> _Problem_
Report back each line of the records that contains the string "below".

> _Data section_
=====
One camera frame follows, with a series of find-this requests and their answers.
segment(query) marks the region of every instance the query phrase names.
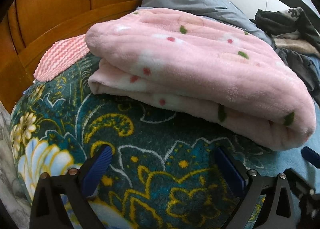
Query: pink blanket
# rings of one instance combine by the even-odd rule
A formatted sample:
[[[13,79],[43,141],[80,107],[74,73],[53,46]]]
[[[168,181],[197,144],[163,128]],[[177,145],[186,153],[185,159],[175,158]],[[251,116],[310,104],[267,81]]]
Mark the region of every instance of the pink blanket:
[[[85,41],[102,57],[94,94],[186,112],[275,151],[299,147],[316,128],[304,83],[268,44],[232,26],[143,9],[92,26]]]

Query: headboard
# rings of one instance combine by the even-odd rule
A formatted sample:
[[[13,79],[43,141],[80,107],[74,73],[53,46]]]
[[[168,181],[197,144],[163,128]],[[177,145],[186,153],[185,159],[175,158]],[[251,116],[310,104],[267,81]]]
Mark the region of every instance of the headboard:
[[[50,46],[120,18],[141,0],[15,0],[0,23],[0,101],[10,112]]]

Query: blue gripper pad
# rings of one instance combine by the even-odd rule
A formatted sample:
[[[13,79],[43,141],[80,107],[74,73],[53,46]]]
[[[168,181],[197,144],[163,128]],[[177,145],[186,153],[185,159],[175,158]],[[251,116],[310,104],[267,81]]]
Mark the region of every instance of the blue gripper pad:
[[[84,197],[92,196],[96,190],[103,174],[108,169],[112,159],[112,149],[107,146],[93,163],[87,175],[82,181],[82,195]]]
[[[231,155],[228,157],[221,147],[216,148],[214,158],[233,195],[240,198],[244,197],[247,186],[246,181],[242,178],[234,165],[236,164],[236,166],[239,167],[242,163],[238,160],[234,160]]]
[[[301,155],[306,161],[310,162],[316,168],[320,168],[320,155],[314,150],[309,147],[304,147],[301,150]]]

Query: gray pillow
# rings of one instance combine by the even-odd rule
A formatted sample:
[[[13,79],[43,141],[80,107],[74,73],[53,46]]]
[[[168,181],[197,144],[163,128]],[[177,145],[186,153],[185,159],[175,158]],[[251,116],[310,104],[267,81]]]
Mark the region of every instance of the gray pillow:
[[[142,0],[142,7],[177,9],[243,29],[269,45],[272,39],[228,0]]]

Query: green floral blanket
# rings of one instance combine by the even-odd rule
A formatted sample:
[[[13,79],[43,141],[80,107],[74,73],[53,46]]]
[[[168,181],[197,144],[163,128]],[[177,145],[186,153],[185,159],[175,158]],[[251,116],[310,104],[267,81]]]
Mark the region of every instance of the green floral blanket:
[[[265,167],[273,176],[284,170],[275,164],[277,153],[218,124],[126,97],[93,95],[88,78],[99,60],[89,53],[52,81],[35,83],[13,110],[15,165],[30,202],[42,172],[65,174],[107,144],[113,159],[89,201],[105,225],[217,229],[238,199],[214,163],[215,147],[226,146],[261,174],[267,173]],[[74,227],[81,228],[65,197],[63,201]]]

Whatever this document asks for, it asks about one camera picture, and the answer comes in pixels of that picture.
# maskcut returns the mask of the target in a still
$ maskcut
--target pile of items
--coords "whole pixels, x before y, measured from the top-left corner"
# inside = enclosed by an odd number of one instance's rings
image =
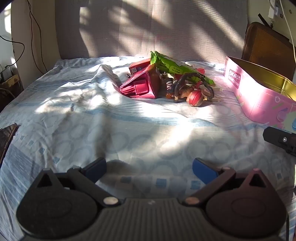
[[[120,86],[123,95],[131,98],[156,99],[162,84],[166,85],[166,98],[174,102],[187,101],[200,106],[203,101],[220,101],[216,91],[222,91],[214,81],[179,60],[151,51],[151,57],[129,66],[132,77]]]

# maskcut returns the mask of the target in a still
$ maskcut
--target red ball
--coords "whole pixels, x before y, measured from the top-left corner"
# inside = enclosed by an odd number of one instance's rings
[[[203,95],[200,90],[193,90],[190,95],[187,97],[187,102],[191,106],[200,106],[203,102]]]

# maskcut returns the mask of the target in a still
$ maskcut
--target white cable
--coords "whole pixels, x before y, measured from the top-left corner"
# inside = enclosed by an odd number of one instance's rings
[[[15,99],[15,96],[13,95],[13,93],[11,93],[8,89],[0,88],[0,90],[7,91]]]
[[[283,8],[283,4],[282,4],[281,0],[279,0],[279,2],[281,3],[281,9],[283,10],[283,15],[284,15],[284,18],[285,18],[285,20],[286,20],[286,23],[287,23],[287,26],[288,26],[288,29],[289,29],[289,32],[290,32],[291,41],[292,41],[292,45],[293,45],[294,60],[295,60],[295,64],[296,64],[296,53],[295,53],[295,46],[294,46],[294,41],[293,41],[293,37],[292,37],[292,33],[291,33],[291,29],[290,29],[290,26],[289,26],[289,24],[288,24],[288,21],[287,21],[286,15],[285,15],[285,11],[284,11],[284,8]]]
[[[270,7],[275,11],[276,9],[274,8],[274,6],[272,6],[270,0],[267,0],[269,2]]]

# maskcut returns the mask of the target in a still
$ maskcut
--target brown chair
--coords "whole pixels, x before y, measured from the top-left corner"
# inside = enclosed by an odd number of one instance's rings
[[[244,41],[242,59],[271,69],[292,81],[295,72],[293,45],[261,23],[251,23]]]

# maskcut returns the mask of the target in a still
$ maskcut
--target black wire
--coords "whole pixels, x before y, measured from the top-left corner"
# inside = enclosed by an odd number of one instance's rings
[[[12,40],[8,40],[8,39],[5,39],[3,38],[1,35],[0,35],[0,38],[2,38],[3,40],[7,41],[7,42],[11,42],[11,43],[17,43],[17,44],[21,44],[22,46],[24,46],[24,49],[22,50],[22,53],[21,55],[19,56],[19,58],[16,60],[16,62],[18,62],[18,60],[22,57],[24,51],[25,51],[25,45],[21,42],[17,42],[17,41],[12,41]],[[16,64],[16,62],[14,64],[10,64],[10,65],[6,65],[6,67],[10,67],[10,66],[13,66]]]
[[[289,241],[290,225],[289,225],[289,214],[286,221],[286,241]]]
[[[28,3],[28,6],[29,6],[29,11],[30,11],[29,15],[30,15],[30,19],[31,19],[31,50],[32,50],[32,56],[33,56],[33,60],[34,60],[34,63],[35,63],[35,65],[36,65],[37,69],[38,69],[42,74],[44,74],[44,73],[38,68],[38,66],[37,66],[37,64],[36,64],[36,61],[35,61],[34,53],[33,53],[33,20],[32,20],[32,17],[34,18],[34,20],[35,20],[35,22],[36,22],[36,24],[37,24],[37,26],[38,26],[38,28],[39,28],[39,33],[40,33],[41,60],[42,60],[43,66],[44,66],[44,68],[45,68],[45,70],[46,70],[46,72],[47,72],[47,68],[46,68],[46,66],[45,66],[45,64],[44,64],[44,61],[43,61],[43,55],[42,55],[42,38],[41,38],[41,29],[40,29],[40,26],[39,26],[39,24],[37,23],[37,21],[36,21],[34,15],[32,14],[32,11],[31,11],[31,4],[29,3],[29,0],[27,0],[27,3]]]

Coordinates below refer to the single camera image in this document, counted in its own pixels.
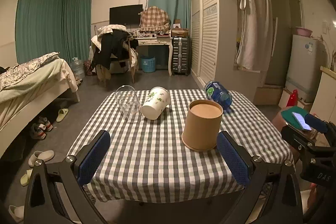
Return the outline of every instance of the checkered tablecloth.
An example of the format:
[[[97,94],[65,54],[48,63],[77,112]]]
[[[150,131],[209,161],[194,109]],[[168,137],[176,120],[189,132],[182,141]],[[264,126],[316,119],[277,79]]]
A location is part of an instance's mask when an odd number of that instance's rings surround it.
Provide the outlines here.
[[[170,90],[172,103],[155,120],[141,114],[125,119],[114,98],[108,96],[79,134],[69,155],[75,155],[105,129],[111,146],[87,189],[100,201],[128,199],[143,202],[180,202],[207,198],[240,189],[217,151],[194,152],[181,140],[188,105],[204,99],[202,90]],[[137,91],[143,104],[149,90]],[[225,111],[221,130],[228,131],[251,155],[280,163],[292,158],[279,131],[242,94],[231,91],[232,105]]]

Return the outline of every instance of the pink plastic bowl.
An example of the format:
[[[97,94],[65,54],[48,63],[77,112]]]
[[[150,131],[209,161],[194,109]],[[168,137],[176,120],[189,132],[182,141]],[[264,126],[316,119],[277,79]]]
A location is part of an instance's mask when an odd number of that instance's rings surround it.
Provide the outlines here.
[[[310,37],[311,33],[313,32],[311,30],[308,30],[302,27],[294,27],[293,30],[294,30],[294,34],[302,35],[303,37]]]

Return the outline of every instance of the phone screen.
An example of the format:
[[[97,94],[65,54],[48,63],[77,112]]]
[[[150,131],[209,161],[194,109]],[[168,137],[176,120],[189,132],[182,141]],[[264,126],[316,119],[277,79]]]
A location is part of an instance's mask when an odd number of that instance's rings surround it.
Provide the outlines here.
[[[293,114],[294,118],[297,120],[297,122],[300,124],[302,129],[311,130],[311,127],[305,123],[305,119],[303,118],[303,116],[301,114],[296,113],[296,112],[292,112],[292,114]]]

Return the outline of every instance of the black suitcase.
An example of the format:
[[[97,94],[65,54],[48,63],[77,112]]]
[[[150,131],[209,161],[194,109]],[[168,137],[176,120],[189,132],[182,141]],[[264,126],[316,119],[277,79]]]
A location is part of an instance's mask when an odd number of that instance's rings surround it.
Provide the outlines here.
[[[172,74],[189,74],[190,39],[188,37],[173,37]]]

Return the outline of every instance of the blue plastic basket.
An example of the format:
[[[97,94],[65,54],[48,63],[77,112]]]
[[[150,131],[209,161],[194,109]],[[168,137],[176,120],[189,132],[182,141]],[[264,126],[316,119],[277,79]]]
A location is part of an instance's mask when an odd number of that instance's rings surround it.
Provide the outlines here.
[[[154,72],[155,71],[155,57],[142,57],[141,67],[143,72]]]

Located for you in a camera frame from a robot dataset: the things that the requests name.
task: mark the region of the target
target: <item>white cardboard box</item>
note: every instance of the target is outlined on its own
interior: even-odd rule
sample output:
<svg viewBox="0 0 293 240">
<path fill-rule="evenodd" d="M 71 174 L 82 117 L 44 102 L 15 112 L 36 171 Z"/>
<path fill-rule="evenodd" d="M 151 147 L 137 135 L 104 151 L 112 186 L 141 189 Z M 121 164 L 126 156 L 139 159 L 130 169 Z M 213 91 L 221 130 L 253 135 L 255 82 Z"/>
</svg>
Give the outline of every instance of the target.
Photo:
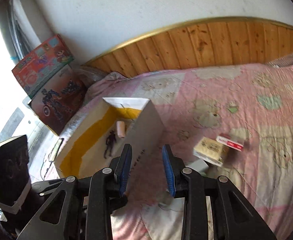
<svg viewBox="0 0 293 240">
<path fill-rule="evenodd" d="M 111 130 L 116 134 L 116 122 L 119 120 L 127 124 L 126 137 L 117 137 L 112 157 L 107 153 L 105 159 L 106 139 Z M 112 158 L 120 156 L 126 143 L 132 146 L 133 165 L 141 153 L 152 152 L 163 130 L 164 125 L 151 100 L 102 98 L 67 141 L 54 165 L 61 178 L 70 175 L 89 177 L 109 166 Z"/>
</svg>

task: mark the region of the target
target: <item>yellow stripe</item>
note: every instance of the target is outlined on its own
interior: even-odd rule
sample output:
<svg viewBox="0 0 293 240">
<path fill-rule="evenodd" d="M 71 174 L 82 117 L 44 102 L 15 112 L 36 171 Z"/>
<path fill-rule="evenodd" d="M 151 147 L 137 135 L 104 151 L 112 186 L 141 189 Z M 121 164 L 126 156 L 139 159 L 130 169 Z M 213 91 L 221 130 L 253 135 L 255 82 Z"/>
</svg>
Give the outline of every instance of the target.
<svg viewBox="0 0 293 240">
<path fill-rule="evenodd" d="M 113 126 L 119 118 L 136 119 L 141 110 L 133 108 L 109 107 L 102 119 L 91 125 L 73 144 L 73 147 L 63 159 L 60 169 L 64 176 L 78 176 L 82 156 Z"/>
</svg>

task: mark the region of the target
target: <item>white wall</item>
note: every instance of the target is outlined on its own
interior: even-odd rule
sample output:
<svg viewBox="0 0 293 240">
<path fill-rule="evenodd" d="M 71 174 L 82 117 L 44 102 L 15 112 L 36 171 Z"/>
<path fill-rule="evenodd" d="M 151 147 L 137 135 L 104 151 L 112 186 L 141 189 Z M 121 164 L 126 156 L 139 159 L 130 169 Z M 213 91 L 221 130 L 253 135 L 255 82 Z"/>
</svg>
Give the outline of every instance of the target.
<svg viewBox="0 0 293 240">
<path fill-rule="evenodd" d="M 36 0 L 78 63 L 147 31 L 219 16 L 255 16 L 293 25 L 290 0 Z"/>
</svg>

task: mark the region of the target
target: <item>bed sheet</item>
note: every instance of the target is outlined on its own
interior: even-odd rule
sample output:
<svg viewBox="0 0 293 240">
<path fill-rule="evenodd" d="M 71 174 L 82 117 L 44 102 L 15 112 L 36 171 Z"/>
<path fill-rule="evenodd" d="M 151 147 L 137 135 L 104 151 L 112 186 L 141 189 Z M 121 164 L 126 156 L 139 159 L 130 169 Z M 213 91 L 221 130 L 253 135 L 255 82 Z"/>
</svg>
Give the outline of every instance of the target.
<svg viewBox="0 0 293 240">
<path fill-rule="evenodd" d="M 71 119 L 68 139 L 101 97 L 150 98 L 165 131 L 151 155 L 142 155 L 130 176 L 128 204 L 111 217 L 114 239 L 180 239 L 183 200 L 158 205 L 166 189 L 161 146 L 170 144 L 186 163 L 203 137 L 228 132 L 245 139 L 208 176 L 226 175 L 250 201 L 278 239 L 293 230 L 293 66 L 262 64 L 146 73 L 125 78 L 111 73 L 92 85 L 86 105 Z M 208 215 L 209 239 L 213 239 Z"/>
</svg>

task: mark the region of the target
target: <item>silver bolt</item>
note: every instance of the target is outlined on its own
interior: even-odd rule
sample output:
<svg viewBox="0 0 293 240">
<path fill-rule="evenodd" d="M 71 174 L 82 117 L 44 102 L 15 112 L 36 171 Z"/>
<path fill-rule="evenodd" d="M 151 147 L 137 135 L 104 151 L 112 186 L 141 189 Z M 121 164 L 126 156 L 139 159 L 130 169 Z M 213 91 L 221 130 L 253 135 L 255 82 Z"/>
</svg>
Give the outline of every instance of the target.
<svg viewBox="0 0 293 240">
<path fill-rule="evenodd" d="M 69 176 L 69 177 L 66 178 L 66 181 L 68 183 L 74 182 L 75 180 L 76 180 L 76 178 L 74 176 Z"/>
<path fill-rule="evenodd" d="M 111 173 L 111 171 L 112 171 L 111 168 L 104 168 L 104 169 L 102 170 L 102 172 L 103 172 L 104 174 L 109 174 L 109 173 Z"/>
<path fill-rule="evenodd" d="M 184 168 L 182 170 L 182 172 L 185 173 L 185 174 L 190 174 L 192 172 L 192 170 L 190 168 Z"/>
<path fill-rule="evenodd" d="M 227 177 L 226 176 L 220 176 L 219 177 L 219 181 L 220 182 L 223 182 L 223 183 L 226 183 L 228 181 Z"/>
</svg>

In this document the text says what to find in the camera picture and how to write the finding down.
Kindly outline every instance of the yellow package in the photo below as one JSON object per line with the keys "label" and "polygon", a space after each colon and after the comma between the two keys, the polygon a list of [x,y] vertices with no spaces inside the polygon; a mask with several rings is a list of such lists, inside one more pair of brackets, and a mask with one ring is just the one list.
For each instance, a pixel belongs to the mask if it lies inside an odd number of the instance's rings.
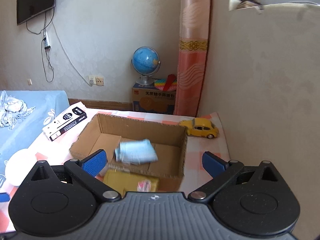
=====
> _Reply to the task_
Coordinates below refer to the single camera image in this document, counted in its own pixels.
Kindly outline every instance of the yellow package in the photo below as one JSON object per line with the keys "label" and "polygon", a space after each colon and after the comma between the two keys, the polygon a list of [x,y] vertices with no spaces inside the polygon; a mask with several rings is a list of such lists, inside one more pair of brackets, and a mask with one ring is just the one list.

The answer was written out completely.